KI/RuG symposium Artificial Intelligence in the Wild

Stochastic Spatio-Temporal Grammars for Images and Video

(Invited Lecture)

Jeffrey Mark Siskind

School of Electrical and Computer Engineering

Purdue University

Abstract

Probabilistic Context-Free Grammars (PCFGs) induce distributions over strings. Strings can be viewed as observations that are maps from indices to terminals. The domains of such maps are totally ordered and the terminals are discrete. We extend PCFGs to induce densities over observations with unordered domains and continuous-valued terminals. We call our extension Spatial Random Tree Grammars (SRTGs). While SRTGs are context sensitive, the inside-outside algorithm can be extended to support exact likelihood calculation, MAP estimates, and ML estimation updates in polynomial time on SRTGs. We call this extension the center-surround algorithm.
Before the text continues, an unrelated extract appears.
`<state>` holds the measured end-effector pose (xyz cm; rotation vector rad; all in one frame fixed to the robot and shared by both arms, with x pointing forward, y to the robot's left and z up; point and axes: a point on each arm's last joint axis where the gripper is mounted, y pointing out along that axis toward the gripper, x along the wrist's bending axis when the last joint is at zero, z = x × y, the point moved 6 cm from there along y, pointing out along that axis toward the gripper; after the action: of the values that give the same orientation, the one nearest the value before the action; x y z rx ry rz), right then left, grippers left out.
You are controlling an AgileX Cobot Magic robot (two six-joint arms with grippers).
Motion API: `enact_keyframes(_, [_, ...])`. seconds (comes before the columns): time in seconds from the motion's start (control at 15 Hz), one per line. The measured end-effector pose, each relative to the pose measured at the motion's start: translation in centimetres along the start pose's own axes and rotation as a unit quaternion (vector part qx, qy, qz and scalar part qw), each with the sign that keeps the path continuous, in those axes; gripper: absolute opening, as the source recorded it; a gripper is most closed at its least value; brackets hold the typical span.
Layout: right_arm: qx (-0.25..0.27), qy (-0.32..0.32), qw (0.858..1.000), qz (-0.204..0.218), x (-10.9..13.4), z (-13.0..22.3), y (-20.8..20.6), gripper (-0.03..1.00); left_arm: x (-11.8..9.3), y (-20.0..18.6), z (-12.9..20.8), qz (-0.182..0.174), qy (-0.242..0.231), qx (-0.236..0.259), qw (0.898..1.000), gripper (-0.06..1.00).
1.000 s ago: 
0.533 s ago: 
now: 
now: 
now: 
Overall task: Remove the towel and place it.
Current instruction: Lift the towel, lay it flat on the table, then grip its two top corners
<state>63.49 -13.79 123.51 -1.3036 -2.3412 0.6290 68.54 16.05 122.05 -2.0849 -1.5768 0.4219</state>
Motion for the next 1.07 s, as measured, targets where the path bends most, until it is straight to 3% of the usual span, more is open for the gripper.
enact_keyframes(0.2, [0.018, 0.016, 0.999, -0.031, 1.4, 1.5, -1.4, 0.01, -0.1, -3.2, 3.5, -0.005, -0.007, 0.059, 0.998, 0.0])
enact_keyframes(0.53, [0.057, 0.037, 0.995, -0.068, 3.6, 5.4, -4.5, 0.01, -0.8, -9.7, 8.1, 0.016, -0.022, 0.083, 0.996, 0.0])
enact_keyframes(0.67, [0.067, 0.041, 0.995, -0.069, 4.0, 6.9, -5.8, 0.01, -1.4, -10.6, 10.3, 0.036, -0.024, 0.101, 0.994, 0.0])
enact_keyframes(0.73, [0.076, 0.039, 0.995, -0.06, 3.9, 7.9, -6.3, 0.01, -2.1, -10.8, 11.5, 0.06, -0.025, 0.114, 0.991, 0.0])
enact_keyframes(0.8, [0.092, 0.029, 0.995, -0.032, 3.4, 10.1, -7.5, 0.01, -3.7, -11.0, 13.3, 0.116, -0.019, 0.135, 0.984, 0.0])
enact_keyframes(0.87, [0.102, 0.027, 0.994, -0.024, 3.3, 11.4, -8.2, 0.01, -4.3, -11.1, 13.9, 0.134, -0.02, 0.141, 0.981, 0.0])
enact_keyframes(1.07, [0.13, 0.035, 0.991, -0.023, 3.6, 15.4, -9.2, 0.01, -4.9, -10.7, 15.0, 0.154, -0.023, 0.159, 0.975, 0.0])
SRTGs extend mixture models by adding hierarchal structure that can vary across observations. The center-surround algorithm can recover the structure of observations, learn structure from observations, and classify observations based on their structure. We have used SRTGs and the center-surround algorithm to process both static images and dynamic video. In static images, SRTGs have been trained to distinguish houses from cars. In dynamic video, SRTGs have been trained to distinguish events such as entering, exiting, picking up, putting down, sitting down, and standing up. We demonstrate how the structural priors provided by SRTGs support these tasks.

Joint work with Charles Bouman, Shawn Brownfield, Bingrui Foo, Mary Harper, Ilya Pollak, and James Sherman.